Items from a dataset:
******************************

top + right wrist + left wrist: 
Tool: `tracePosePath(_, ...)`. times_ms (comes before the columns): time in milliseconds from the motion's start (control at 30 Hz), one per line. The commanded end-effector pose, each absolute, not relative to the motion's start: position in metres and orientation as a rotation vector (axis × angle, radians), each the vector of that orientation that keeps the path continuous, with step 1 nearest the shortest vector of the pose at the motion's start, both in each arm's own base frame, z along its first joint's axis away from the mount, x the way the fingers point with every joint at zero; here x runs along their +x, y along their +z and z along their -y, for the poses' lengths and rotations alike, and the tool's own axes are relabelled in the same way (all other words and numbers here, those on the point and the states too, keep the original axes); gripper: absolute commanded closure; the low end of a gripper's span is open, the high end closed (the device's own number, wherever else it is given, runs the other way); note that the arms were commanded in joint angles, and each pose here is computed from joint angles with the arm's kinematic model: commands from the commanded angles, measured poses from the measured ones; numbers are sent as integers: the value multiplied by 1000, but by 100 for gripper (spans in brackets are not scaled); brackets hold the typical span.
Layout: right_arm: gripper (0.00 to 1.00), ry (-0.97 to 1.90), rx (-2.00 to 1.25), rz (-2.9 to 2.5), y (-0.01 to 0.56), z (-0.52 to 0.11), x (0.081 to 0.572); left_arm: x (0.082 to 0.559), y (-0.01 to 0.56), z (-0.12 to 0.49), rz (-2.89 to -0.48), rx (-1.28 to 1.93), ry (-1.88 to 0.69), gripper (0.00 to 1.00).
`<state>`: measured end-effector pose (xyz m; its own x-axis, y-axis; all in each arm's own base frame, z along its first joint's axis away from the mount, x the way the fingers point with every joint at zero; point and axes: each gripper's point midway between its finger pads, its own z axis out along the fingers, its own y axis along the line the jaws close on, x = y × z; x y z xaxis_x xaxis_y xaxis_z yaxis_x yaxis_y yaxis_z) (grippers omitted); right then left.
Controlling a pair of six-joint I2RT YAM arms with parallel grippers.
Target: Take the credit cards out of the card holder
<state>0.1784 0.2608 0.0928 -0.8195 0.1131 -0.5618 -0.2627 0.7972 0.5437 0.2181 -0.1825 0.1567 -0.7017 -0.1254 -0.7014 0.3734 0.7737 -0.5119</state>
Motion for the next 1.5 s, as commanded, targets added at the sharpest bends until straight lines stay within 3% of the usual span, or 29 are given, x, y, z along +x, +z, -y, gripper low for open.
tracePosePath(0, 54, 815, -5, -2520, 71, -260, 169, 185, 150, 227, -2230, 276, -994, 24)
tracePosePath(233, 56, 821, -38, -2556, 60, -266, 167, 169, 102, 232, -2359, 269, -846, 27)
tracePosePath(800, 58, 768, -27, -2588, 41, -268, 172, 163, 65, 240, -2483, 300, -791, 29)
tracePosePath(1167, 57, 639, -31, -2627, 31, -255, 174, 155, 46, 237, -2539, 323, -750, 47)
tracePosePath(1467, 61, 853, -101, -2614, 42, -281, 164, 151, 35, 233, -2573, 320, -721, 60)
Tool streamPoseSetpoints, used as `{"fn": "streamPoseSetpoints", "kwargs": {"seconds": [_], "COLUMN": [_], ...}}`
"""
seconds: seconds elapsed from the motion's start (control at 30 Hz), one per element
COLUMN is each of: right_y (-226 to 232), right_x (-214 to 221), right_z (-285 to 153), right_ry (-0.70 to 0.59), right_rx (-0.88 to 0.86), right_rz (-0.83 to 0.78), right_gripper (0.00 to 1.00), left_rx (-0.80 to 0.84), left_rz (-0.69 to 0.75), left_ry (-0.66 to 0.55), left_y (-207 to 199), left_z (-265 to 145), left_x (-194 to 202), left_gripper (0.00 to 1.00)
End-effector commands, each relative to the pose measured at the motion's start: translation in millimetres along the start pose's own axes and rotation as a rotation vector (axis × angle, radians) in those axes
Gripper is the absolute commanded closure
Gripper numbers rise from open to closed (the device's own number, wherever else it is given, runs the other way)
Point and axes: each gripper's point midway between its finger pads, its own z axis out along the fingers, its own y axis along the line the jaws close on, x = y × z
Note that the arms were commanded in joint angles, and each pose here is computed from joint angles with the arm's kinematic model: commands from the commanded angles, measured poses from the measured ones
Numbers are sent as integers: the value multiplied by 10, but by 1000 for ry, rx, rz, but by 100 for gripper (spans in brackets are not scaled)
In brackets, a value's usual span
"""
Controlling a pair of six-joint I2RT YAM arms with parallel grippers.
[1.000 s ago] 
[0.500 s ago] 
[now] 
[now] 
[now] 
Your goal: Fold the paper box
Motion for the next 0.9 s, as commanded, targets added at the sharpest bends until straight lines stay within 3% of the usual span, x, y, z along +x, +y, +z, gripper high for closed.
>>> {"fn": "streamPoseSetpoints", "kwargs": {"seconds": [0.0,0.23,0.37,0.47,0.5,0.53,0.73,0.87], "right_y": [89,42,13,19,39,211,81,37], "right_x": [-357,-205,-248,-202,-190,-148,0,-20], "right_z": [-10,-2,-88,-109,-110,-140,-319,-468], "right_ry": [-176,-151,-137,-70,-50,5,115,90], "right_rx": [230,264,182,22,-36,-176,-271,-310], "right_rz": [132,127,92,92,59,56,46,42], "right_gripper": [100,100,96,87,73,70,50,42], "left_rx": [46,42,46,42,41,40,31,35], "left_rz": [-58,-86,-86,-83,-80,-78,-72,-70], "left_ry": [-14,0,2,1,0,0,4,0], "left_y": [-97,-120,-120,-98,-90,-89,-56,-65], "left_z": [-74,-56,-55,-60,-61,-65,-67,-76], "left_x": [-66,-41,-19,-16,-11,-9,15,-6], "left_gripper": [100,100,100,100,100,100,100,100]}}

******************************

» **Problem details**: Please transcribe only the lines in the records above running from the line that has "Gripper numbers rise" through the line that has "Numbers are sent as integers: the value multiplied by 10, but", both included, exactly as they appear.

» **Written response**:
Gripper numbers rise from open to closed (the device's own number, wherever else it is given, runs the other way)
Point and axes: each gripper's point midway between its finger pads, its own z axis out along the fingers, its own y axis along the line the jaws close on, x = y × z
Note that the arms were commanded in joint angles, and each pose here is computed from joint angles with the arm's kinematic model: commands from the commanded angles, measured poses from the measured ones
Numbers are sent as integers: the value multiplied by 10, but by 1000 for ry, rx, rz, but by 100 for gripper (spans in brackets are not scaled)

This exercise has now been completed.